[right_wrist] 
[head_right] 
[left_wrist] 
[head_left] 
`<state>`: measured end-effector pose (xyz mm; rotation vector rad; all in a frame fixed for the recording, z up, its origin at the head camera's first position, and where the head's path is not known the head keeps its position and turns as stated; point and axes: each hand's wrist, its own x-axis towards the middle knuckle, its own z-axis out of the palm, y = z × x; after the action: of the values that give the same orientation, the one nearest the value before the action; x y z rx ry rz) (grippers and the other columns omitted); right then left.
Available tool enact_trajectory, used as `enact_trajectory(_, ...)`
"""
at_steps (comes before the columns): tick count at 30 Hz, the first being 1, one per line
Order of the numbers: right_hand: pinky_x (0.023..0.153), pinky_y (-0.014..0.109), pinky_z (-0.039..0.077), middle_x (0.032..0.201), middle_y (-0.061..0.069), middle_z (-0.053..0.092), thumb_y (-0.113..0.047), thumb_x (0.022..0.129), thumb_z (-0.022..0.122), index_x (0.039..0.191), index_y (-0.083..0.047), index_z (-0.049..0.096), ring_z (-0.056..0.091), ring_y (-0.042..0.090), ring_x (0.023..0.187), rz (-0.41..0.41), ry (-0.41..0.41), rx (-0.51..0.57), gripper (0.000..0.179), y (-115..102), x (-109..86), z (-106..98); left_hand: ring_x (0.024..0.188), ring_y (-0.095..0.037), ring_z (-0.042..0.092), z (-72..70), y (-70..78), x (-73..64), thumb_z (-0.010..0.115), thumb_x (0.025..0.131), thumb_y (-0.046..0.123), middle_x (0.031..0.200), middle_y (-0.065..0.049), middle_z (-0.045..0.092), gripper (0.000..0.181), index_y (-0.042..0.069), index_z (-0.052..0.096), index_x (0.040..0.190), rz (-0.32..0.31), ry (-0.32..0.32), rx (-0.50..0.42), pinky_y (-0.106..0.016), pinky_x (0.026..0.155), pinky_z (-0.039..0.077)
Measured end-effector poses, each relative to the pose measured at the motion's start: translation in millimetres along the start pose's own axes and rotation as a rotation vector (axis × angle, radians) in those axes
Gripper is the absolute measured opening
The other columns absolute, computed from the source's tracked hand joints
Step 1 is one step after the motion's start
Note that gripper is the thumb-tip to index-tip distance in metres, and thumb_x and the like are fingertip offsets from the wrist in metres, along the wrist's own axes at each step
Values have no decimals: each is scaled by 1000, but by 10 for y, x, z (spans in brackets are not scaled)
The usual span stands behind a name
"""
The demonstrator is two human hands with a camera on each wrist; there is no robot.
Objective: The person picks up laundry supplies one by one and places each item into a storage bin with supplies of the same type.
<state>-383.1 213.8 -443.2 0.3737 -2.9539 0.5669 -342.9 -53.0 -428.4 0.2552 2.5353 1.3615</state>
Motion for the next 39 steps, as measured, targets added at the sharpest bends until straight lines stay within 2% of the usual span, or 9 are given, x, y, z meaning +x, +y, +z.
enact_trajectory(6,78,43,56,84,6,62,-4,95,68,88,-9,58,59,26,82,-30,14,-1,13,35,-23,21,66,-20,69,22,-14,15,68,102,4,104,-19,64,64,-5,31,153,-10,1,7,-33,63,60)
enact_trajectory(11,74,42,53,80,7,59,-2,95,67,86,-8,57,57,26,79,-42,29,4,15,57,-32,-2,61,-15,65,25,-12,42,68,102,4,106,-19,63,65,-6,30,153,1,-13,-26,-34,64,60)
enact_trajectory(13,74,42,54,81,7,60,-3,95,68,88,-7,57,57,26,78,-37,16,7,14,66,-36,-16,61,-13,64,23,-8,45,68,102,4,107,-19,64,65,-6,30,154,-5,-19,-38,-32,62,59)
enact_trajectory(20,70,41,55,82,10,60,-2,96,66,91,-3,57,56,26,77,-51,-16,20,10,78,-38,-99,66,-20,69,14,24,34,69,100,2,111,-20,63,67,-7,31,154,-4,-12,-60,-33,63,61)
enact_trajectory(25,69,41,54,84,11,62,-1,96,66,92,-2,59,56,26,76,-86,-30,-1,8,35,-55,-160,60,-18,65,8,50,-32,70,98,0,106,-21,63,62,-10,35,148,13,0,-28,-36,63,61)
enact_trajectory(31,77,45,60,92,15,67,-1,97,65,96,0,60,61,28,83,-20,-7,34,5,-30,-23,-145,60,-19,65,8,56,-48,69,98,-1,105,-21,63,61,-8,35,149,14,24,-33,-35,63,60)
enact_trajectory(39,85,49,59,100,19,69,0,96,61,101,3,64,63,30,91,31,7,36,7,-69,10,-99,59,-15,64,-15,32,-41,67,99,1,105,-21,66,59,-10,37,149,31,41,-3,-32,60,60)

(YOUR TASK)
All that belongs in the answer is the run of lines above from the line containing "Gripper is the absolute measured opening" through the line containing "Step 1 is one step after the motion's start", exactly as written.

(SOLUTION BELOW)
Gripper is the absolute measured opening
The other columns absolute, computed from the source's tracked hand joints
Step 1 is one step after the motion's start

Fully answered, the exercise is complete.